The task =>
Go through the material below, noting each line where the string "body" appears, and give only the total.

Entries shown =>
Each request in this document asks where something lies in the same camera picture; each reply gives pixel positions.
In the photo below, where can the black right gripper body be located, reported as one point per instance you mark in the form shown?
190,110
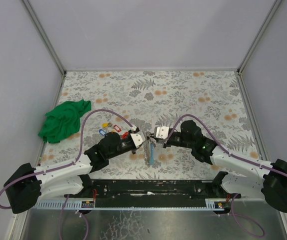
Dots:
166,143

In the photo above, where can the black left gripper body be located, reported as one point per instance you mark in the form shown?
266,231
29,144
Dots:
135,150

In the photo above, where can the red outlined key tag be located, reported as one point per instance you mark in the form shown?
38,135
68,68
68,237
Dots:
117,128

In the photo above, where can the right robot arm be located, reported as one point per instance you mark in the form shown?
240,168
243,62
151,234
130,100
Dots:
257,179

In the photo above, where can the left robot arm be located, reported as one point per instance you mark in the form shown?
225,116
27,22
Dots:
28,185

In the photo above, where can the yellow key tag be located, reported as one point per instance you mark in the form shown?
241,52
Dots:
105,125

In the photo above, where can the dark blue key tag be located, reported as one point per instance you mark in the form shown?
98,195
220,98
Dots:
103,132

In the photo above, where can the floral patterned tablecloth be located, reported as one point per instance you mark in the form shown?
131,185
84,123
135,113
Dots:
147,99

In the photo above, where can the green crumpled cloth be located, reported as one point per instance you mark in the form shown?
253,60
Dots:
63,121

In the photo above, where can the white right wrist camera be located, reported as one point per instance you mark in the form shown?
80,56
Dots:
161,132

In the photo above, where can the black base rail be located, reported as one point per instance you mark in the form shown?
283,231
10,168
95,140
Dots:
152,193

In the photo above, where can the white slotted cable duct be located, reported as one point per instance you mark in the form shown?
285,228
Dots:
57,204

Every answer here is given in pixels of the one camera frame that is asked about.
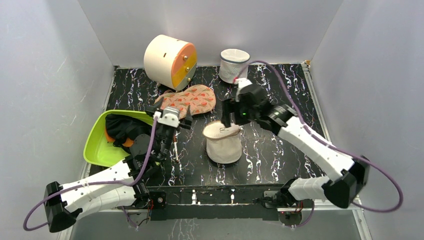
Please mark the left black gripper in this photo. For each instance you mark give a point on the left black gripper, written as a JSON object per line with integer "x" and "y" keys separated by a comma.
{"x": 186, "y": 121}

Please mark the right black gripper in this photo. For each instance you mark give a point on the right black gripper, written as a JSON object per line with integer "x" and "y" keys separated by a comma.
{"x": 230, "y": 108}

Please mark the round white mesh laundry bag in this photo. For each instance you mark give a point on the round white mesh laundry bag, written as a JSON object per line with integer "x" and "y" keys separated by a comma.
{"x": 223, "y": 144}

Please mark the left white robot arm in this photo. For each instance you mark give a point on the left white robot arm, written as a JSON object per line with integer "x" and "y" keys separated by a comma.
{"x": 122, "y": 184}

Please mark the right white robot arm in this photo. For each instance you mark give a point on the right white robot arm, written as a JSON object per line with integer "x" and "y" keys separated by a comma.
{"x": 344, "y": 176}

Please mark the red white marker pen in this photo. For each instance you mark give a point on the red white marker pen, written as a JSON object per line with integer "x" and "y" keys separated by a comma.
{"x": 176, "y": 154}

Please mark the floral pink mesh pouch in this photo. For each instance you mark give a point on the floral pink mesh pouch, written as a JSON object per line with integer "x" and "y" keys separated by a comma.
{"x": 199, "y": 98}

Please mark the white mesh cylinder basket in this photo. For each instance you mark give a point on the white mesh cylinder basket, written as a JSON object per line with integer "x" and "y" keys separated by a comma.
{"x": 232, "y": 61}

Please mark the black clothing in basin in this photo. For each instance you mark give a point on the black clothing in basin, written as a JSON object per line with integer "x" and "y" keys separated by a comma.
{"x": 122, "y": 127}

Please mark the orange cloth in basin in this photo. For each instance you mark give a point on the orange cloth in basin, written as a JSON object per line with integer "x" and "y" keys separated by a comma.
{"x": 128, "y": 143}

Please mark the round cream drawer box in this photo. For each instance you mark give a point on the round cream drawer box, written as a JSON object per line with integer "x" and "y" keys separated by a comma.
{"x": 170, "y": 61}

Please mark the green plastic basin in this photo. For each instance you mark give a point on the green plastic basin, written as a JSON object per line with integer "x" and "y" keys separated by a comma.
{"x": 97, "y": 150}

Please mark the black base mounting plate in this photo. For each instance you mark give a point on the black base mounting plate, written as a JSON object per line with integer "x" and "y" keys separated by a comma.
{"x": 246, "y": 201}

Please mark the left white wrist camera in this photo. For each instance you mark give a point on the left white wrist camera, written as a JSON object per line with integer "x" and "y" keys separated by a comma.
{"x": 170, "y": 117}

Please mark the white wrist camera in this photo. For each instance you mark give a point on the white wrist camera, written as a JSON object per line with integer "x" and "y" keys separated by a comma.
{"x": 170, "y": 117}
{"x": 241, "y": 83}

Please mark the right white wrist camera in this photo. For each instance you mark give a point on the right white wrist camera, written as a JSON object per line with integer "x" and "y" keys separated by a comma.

Answer to this exercise =>
2